Comment by mattmanser
Comment by mattmanser 2 days ago
Every time someone says "just stick to UTC ISO 8601 strings / Unix timestamp", it's clear they've only worked with dates in very specific ways.
Try that tactic with FUTURE dates.
Meet at 7pm still means meet at 7pm when timezones change, countries make changes to when their summer time starts, etc. Which happens all the time.
And it's actually a more subtle problem. You actually need the context of the timezone in some applications. If your application is showing dinner reservations, for example, you want to display the time in the local time of the restaurant, not the local time of the user. You want to know when it's booked THERE, not where you happen to be right now. I want to know my booking is at 7pm, not 1pm because I happen to be in America right now.
So using GMT/UTC is not a panacea for all the date problems you face.

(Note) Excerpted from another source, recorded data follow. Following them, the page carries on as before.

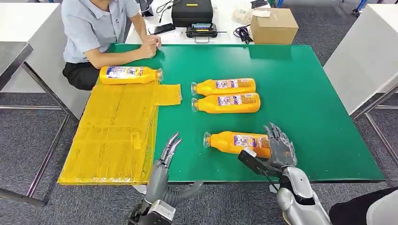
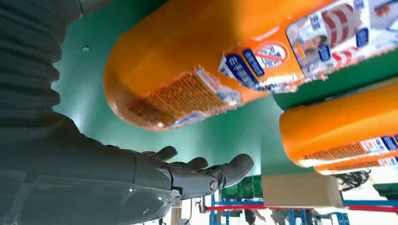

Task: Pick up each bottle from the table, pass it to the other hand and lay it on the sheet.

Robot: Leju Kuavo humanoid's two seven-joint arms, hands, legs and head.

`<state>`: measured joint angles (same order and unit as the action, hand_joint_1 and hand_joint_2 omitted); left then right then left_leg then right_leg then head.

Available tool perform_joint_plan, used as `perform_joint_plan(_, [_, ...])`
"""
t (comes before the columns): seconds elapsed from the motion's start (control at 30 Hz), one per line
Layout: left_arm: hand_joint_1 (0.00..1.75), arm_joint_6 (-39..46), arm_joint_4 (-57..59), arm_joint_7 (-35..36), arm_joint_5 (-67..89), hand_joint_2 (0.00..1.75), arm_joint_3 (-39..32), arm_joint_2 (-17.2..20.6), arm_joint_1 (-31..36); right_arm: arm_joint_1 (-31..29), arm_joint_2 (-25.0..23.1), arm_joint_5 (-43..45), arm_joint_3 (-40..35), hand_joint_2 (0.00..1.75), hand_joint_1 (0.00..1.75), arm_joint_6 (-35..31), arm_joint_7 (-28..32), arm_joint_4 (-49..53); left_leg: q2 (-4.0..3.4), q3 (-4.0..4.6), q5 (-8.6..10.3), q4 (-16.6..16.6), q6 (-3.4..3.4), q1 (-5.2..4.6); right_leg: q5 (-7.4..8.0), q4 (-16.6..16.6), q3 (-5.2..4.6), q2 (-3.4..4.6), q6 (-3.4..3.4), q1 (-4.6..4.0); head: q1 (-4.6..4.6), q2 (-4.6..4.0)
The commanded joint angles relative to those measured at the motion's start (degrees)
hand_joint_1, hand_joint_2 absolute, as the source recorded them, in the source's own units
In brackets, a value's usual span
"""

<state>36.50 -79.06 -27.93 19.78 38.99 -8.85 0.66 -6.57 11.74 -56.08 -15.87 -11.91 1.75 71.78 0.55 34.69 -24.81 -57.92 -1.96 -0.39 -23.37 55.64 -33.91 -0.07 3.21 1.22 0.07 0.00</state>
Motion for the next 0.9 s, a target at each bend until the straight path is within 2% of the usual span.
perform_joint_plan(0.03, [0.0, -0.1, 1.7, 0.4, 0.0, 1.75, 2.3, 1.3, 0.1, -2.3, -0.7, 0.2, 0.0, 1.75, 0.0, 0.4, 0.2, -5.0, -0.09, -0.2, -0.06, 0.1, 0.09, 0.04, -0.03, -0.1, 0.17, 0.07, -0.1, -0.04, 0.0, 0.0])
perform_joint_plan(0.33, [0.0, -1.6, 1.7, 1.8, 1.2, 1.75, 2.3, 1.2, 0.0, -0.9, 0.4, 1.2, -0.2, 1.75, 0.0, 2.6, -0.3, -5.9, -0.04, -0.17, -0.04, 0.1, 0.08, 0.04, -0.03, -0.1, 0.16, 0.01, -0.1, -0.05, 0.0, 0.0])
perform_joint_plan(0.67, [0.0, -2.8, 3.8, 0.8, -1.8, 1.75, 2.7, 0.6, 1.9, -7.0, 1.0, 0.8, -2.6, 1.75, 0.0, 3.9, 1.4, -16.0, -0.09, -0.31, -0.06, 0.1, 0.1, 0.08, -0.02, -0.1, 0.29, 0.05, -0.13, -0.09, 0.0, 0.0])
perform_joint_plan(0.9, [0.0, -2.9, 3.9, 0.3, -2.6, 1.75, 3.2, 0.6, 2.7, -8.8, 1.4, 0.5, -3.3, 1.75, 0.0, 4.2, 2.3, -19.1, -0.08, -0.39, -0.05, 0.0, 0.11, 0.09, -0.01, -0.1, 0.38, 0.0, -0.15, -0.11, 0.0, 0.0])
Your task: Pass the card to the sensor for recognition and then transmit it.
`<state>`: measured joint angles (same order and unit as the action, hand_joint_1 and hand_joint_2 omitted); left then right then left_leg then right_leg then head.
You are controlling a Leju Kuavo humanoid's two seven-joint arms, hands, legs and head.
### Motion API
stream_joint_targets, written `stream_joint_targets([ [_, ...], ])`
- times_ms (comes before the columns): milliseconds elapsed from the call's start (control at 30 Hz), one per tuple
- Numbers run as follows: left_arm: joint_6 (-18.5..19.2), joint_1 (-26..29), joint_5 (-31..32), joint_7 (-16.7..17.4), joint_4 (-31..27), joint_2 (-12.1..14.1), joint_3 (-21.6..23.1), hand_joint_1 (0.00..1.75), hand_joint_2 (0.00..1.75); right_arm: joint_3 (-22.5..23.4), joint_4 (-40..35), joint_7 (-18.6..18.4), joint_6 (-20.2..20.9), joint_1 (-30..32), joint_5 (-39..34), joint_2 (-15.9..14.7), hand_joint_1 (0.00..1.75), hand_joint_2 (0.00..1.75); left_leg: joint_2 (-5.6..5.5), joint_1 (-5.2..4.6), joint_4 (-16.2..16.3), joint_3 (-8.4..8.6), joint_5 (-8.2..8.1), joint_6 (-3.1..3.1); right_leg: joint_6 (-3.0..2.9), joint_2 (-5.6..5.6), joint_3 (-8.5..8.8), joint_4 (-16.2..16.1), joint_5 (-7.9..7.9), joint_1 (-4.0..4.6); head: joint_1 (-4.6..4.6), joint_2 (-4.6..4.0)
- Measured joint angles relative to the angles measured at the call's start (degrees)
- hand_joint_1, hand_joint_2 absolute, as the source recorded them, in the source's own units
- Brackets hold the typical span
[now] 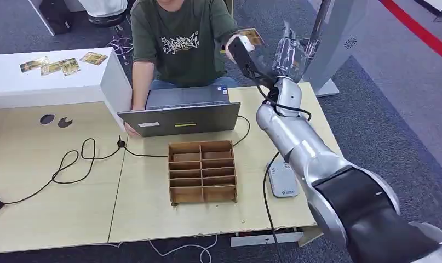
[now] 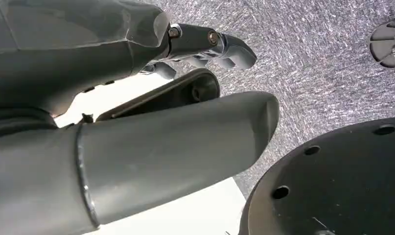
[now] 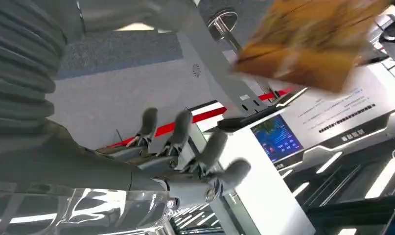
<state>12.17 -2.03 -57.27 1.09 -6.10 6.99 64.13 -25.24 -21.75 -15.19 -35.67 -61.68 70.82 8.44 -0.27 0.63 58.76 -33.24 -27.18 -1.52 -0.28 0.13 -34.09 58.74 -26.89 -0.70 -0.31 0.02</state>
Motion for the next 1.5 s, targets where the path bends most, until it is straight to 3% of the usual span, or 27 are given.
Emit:
stream_joint_targets([
  [733,0.00,-0.09,-0.46,0.00,0.00,0.00,0.00,0.00,0.00,0.50,0.09,0.39,-0.57,0.09,2.60,0.00,0.00,1.75,0.00,0.00,0.00,0.00,0.00,0.00,0.00,0.00,0.00,0.00,0.00,0.00,0.00,0.00],
  [1100,-0.87,0.03,-2.43,-0.02,0.00,-0.26,0.00,0.00,0.00,3.39,-4.33,4.15,-1.53,5.55,2.21,0.04,0.00,1.75,-0.01,0.00,0.00,0.00,0.00,0.00,0.00,-0.01,0.00,0.00,0.00,0.00,0.00,0.00],
  [1500,-1.79,0.79,-4.88,-0.35,0.00,-1.05,0.00,0.00,0.00,10.84,-14.63,10.27,-1.55,14.62,0.48,0.04,0.00,1.75,0.00,0.00,0.00,0.00,-0.01,0.00,0.00,-0.01,0.00,0.00,0.00,0.00,0.00,0.00],
])
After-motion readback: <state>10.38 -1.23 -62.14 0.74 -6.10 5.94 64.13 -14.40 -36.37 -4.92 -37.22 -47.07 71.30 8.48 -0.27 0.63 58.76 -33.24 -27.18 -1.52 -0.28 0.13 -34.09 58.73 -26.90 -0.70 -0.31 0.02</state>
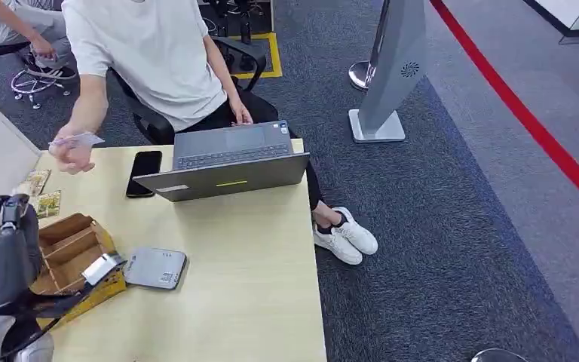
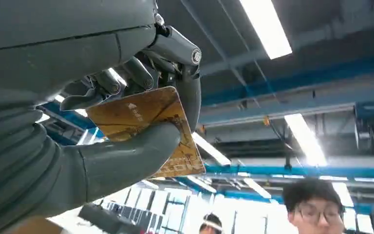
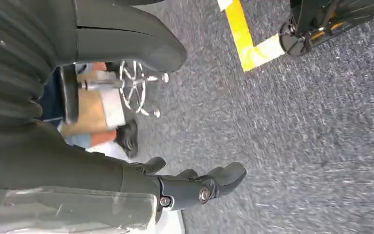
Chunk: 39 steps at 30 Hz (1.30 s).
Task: Pass the card to the sensor for recognition and then transmit it.
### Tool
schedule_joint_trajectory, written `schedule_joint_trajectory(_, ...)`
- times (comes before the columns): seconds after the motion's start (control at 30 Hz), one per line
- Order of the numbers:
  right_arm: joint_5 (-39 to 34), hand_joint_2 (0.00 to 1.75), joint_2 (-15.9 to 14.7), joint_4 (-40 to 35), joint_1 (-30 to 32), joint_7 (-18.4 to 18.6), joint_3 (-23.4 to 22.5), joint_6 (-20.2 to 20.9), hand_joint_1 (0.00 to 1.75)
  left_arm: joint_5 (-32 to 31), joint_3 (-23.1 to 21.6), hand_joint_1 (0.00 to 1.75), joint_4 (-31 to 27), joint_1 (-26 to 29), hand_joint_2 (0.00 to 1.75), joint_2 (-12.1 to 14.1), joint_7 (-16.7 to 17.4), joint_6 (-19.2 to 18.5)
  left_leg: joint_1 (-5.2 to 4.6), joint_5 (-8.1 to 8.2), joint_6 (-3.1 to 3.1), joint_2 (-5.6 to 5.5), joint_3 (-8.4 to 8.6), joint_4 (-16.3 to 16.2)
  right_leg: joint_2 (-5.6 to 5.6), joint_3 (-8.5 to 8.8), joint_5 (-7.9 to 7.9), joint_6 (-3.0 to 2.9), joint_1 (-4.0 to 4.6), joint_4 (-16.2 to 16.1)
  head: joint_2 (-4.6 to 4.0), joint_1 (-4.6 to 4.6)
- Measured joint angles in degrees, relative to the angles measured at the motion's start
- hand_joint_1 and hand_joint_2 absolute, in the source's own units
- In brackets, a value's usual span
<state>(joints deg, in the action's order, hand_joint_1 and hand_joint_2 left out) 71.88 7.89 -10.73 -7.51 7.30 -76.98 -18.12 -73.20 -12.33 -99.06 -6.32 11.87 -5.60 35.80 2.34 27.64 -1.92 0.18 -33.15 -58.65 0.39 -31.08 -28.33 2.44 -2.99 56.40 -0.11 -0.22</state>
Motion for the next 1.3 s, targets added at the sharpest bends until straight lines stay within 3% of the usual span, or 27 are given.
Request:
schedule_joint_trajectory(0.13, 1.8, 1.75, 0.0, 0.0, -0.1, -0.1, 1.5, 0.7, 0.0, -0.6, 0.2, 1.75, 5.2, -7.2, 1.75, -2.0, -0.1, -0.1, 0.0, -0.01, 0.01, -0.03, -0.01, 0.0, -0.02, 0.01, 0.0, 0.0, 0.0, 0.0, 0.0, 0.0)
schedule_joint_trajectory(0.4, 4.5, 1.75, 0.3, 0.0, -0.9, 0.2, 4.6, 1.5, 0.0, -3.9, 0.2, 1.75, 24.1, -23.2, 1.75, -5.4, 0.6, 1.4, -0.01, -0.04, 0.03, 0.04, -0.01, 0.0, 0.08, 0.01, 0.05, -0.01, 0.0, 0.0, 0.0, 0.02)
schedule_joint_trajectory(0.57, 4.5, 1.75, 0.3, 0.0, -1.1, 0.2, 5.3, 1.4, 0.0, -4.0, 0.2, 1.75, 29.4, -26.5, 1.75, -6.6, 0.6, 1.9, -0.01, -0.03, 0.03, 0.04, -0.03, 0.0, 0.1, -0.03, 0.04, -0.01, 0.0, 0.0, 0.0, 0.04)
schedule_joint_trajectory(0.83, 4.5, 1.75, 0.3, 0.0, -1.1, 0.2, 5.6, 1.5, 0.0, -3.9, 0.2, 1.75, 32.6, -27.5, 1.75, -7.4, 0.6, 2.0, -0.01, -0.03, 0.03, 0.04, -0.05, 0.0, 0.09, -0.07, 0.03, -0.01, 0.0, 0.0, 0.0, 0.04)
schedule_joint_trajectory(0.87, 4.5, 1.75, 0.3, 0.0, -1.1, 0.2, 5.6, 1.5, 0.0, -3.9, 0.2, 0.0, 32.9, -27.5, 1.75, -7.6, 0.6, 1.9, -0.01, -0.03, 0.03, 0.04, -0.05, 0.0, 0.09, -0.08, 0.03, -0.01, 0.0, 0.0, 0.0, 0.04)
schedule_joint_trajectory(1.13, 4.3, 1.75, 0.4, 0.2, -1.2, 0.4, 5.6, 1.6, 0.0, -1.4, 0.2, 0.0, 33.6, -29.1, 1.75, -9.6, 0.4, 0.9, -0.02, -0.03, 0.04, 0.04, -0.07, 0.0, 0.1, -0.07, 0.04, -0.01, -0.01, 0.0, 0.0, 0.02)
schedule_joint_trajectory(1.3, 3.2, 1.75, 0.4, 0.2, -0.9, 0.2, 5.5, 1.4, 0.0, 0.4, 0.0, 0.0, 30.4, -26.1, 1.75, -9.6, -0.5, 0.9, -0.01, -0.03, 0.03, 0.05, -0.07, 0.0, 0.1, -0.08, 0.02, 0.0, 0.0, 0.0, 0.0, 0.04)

It's only a solution for dates in the past. And even then you might argue that sometimes it's worth also storing the local time of the user/thing the event happened to, or at the very least the timezone they were in when it happened in a separate field.
The IANA timezone database does occasionally revise historical rules when relevant information comes to light. So you might have calculated that some historical figure died at such-and-such a time UTC (based on a documented local time), but actually that's inaccurate and you might not know because you haven't redone the calculation with the new rules.